Since the group’s formation in October, members have searched and logged 288 cases. A total of 17 hits have been returned on fingerprint matches thus far.

One arrest from those hits has been confirmed, and it didn’t even come from Oklahoma.

That arrest came from a 1997 Wisconsin cold case. James P. Eaton, 36, of Palatine, Ill., was arrested in connection with the killing of a 14-year old runaway. Amber Creek was found in a marsh near Burlington, Wis., by hunters two weeks after her disappearance.

Creek had been beaten, sexually assaulted and suffocated with a plastic bag. Fingerprints from that bag were traced to Eaton. His DNA was collected and matched by investigators and Eaton was arrested. He remains in the Racine, Wis., County jail in lieu of $1 million bail.

Last May, the FBI updated its main fingerprint database. The OSBI is the only Oklahoma law enforcement agency that can access the database.

“We’re trying to reach out to agencies to let them know what we’re doing,” said Meghan Jones, the unit’s technical manager.

“I'm having these girls go back and take all these prints that are still in their system and re-running them,” Jones said.

How it works

There are three major types of fingerprints, Jones said.

The first are patent, or prints which are visible because they have been left in a substance like blood, Jones said.
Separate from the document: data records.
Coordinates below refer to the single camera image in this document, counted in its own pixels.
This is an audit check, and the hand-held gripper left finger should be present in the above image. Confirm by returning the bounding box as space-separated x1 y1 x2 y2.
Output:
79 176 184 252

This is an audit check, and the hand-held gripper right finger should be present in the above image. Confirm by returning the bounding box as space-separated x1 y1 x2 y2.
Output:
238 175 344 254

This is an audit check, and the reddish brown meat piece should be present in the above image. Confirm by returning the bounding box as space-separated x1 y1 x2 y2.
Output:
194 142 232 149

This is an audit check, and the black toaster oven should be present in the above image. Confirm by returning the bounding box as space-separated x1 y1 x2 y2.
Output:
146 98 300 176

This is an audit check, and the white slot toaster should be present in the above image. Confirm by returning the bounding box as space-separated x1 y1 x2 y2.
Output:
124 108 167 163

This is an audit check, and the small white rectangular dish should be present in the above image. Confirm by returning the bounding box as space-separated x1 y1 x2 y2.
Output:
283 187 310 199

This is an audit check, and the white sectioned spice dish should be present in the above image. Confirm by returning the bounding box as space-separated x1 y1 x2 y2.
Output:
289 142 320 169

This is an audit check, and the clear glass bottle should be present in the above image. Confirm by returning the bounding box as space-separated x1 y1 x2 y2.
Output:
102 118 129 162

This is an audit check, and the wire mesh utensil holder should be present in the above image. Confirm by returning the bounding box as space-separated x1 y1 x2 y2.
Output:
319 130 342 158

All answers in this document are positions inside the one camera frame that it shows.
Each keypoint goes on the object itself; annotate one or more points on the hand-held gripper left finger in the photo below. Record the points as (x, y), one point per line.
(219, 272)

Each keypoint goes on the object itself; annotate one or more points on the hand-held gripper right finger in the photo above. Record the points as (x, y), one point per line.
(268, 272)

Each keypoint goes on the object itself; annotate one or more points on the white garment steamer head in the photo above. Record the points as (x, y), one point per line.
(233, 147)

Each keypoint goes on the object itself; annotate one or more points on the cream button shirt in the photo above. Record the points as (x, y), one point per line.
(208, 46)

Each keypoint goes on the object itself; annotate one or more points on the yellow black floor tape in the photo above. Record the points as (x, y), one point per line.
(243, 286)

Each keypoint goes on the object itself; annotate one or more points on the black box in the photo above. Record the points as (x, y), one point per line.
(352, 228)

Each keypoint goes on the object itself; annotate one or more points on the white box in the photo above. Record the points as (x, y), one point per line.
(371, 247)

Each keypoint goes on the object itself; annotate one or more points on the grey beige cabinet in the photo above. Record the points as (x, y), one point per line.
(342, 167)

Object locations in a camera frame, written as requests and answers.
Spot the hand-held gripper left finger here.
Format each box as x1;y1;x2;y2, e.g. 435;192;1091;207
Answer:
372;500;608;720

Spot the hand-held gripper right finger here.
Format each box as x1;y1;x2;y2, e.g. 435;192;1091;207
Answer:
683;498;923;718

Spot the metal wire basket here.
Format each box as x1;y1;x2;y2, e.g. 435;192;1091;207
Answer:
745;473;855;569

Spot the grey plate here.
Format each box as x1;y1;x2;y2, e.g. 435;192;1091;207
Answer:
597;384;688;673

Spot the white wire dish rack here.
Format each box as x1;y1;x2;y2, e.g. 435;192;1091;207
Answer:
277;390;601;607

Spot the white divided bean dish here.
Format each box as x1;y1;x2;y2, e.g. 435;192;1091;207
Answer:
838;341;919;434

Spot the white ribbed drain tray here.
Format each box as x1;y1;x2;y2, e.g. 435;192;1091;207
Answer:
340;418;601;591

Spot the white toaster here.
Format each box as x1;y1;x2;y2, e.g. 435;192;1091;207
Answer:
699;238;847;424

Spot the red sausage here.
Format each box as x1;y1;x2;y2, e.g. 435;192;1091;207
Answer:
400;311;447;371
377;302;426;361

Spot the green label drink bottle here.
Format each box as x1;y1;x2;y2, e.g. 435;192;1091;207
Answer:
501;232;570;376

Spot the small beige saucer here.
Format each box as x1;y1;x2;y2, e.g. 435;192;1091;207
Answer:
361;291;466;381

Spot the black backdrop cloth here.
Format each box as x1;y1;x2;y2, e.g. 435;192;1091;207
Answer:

Latent fingerprints are those which are not visible to the naked eye, and have been left by oil from the fingers on a surface.

Then there are known fingerprints, which is when ink is purposefully applied and a print taken from an original source.

Unlike DNA matching, which is considered a match when 16 points on it line up, fingerprint matches require a close examination of the whole print, Jones said.

Once the hit has been made by the computer system, someone must go back through and manually confirm that the print is identical.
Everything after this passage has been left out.